What the task requires -> When copying the listing below, skip every picture and keep each word as it stands.

Material for this task ->
BEGIN
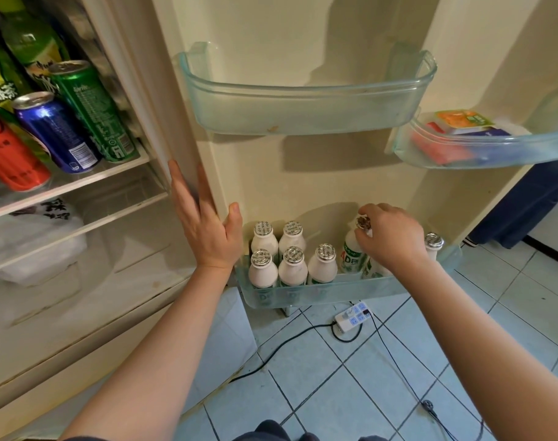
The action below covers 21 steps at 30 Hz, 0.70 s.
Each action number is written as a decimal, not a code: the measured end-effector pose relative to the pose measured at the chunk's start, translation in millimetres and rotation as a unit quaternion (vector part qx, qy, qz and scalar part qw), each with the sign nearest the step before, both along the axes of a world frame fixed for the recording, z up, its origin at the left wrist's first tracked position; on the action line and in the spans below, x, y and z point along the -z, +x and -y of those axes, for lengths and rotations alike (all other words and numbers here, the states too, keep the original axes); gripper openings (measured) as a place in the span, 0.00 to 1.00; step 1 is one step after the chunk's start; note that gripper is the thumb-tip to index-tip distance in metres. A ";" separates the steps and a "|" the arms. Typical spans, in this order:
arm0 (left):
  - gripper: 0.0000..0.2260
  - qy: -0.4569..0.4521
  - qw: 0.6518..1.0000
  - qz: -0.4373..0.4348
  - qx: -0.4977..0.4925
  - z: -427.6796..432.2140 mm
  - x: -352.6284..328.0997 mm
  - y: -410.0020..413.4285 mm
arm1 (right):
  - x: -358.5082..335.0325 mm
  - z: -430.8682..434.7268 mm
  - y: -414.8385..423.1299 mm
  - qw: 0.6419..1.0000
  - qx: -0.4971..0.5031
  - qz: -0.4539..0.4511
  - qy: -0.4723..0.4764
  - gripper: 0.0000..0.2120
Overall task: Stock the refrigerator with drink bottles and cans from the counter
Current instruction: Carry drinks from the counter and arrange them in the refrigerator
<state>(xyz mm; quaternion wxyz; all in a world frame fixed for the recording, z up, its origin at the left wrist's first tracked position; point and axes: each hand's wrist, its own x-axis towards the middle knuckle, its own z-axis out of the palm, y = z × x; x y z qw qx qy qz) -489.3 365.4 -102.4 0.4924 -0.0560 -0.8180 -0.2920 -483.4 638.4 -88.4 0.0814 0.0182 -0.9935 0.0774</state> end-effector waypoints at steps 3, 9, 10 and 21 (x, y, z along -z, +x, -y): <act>0.32 0.000 1.000 0.002 -0.004 -0.6 -0.5 0.2 | 2.6 0.7 -5.1 0.998 0.020 0.055 0.029 0.17; 0.32 -0.002 1.000 -0.004 -0.005 0.3 0.1 -1.1 | 7.4 11.0 -8.2 0.997 -0.053 0.055 -0.025 0.18; 0.32 -0.003 1.000 -0.004 -0.008 0.7 0.5 -1.5 | 7.3 13.8 -9.6 0.995 -0.073 0.063 -0.038 0.19; 0.33 -0.007 1.000 -0.007 -0.021 1.6 2.8 -3.2 | -2.5 33.9 -24.8 0.968 -0.177 0.132 -0.117 0.21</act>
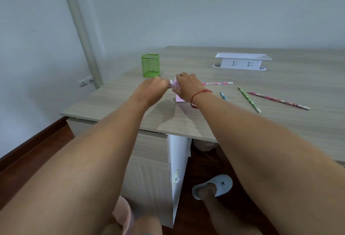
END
Answer for the task ->
The action below covers 21 steps at 30 Hz, 0.70 s.
Each action number is written as a decimal, not a code: the measured end-effector pose relative to the pose measured at the chunk's start, translation in millimetres and rotation as a unit quaternion (vector part qx, qy, qz and scalar part qw), each with the sign nearest the step before, both along the axes of a world frame fixed for the recording, z up, its origin at the left wrist's first tracked position; on the action line and in the spans below, x, y and z point along the -z, +x and -y of those axes, for lengths and rotations alike (all other words and numbers here, the states too, keep the original axes); gripper openings (measured) as a place in the span, 0.00 to 1.00; step 1 is one step after the chunk's start; note that gripper is the thumb-tip to index-tip distance in metres. A ";" separates the steps and a "|" the arms. Typical spans, in this order:
arm0 (left):
  - gripper: 0.0000..0.2260
  - qy: -0.4569..0.4521
  - qw: 0.6518..1.0000
  - qz: -0.4373..0.4348
  - qx: -0.4977..0.4925
  - z: -427.6796..432.2140 mm
  - x: -352.6284..328.0997 mm
  - y: -410.0020..413.4285 mm
arm1 (right):
  - x: -358.5082..335.0325 mm
  - z: -430.8682..434.7268 mm
  - y: -414.8385..423.1299 mm
  - qw: 0.6419..1.0000
  - qx: -0.4971..0.5031
  - qz: -0.4539..0.4511
  - qy: -0.4723..0.4764
  - gripper: 0.0000..0.2120
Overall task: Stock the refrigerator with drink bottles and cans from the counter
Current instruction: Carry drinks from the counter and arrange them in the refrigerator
<state>(xyz mm; quaternion wxyz; all in a world frame fixed for the recording, z up, its origin at the left wrist's first tracked position; point and axes: each hand's wrist, its own x-axis towards the middle knuckle, its own z-axis out of the palm, y = z × x; x y z qw qx qy qz) -489.3 365.4 -102.4 0.4924 -0.0560 -0.8180 -0.2920 -483.4 638.4 -88.4 0.0814 0.0182 -0.9935 0.0774</state> end-effector waypoints at steps 3, 9, 10 and 21 (x, y, z along -z, +x, -y): <act>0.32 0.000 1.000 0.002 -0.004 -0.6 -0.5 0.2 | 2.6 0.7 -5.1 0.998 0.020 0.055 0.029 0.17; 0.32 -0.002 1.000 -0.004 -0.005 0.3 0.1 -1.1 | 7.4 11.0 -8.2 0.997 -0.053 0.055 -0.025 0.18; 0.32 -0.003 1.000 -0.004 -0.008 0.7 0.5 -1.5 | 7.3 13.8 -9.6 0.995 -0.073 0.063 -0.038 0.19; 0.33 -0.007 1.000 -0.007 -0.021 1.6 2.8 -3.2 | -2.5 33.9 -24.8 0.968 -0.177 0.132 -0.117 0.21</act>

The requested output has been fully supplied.